Diese Einbogenbrücke wurde Anfang des 18. Jahrhunderts errichtet, nachdem der Postweg von Wismar nach Rostock über Neuburg ausgebaut worden war. Sie gehört zu den ältesten Brücken in Mecklenburg-Vorpommern und ist als technisches Denkmal registriert. Ursprünglich bestand sie aus Backsteinen; die Rampen und Abdeckungen aus Feldsteinen. Die Granitsteine stammen wahrscheinlich aus dem geöffneten Hügelgrab Neu Farpen. Bei Erhaltungsarbeiten in den Jahren 1992/1994 an der Brücke wurde ein Teil der Steine verputzt und die großen Granitsteine nicht wieder eingesetzt.
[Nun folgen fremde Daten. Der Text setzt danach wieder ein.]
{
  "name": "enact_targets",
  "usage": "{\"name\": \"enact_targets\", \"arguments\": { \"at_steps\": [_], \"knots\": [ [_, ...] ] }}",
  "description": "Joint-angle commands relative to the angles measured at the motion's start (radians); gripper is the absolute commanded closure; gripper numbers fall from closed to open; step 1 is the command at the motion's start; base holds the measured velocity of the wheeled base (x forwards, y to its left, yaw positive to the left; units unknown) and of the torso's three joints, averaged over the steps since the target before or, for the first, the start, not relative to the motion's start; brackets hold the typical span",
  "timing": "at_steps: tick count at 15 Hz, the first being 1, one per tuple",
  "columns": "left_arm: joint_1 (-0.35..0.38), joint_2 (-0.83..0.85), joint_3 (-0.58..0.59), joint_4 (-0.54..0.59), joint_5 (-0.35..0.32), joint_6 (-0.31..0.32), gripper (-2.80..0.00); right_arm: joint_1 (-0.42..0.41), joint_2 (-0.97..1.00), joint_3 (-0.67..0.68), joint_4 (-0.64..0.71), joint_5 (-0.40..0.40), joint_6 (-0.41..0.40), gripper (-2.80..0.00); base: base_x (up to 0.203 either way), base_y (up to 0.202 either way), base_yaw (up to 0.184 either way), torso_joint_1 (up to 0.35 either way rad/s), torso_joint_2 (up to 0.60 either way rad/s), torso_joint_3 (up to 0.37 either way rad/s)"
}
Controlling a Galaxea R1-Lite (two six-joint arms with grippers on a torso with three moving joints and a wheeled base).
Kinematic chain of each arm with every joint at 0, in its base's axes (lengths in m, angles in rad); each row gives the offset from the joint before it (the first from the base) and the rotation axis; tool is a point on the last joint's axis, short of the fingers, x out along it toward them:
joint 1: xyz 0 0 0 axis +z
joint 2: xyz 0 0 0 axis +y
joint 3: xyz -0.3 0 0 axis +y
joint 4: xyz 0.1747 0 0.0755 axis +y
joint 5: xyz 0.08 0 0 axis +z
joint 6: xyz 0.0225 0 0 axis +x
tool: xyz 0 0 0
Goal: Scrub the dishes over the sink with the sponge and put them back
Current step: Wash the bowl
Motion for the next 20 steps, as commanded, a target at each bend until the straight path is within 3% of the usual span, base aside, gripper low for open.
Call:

Anstelle des gegenüberliegenden Gebäudes befand sich eine Ausspanne, in der Reisende und Pferde versorgt wurden.
Prominentester Reisender, der mit seiner Eskorte 1803 von Wismar kommend auf der Rückfahrt nach Schweden in Neuburg Zwischenstopp einlegte, war der schwedische Reichskanzler von Thun.
Mit dem Chaussee- und Eisenbahnbau von Wismar nach Rostock am Ende des 19. Jahrhunderts verlor die Poststrecke für den Verkehr an Bedeutung.
Heute ist die Steinbogenbrücke Teil des Pilgerweges der „Via Baltica“, der auf Usedom beginnt und bis nach Osnabrück führt.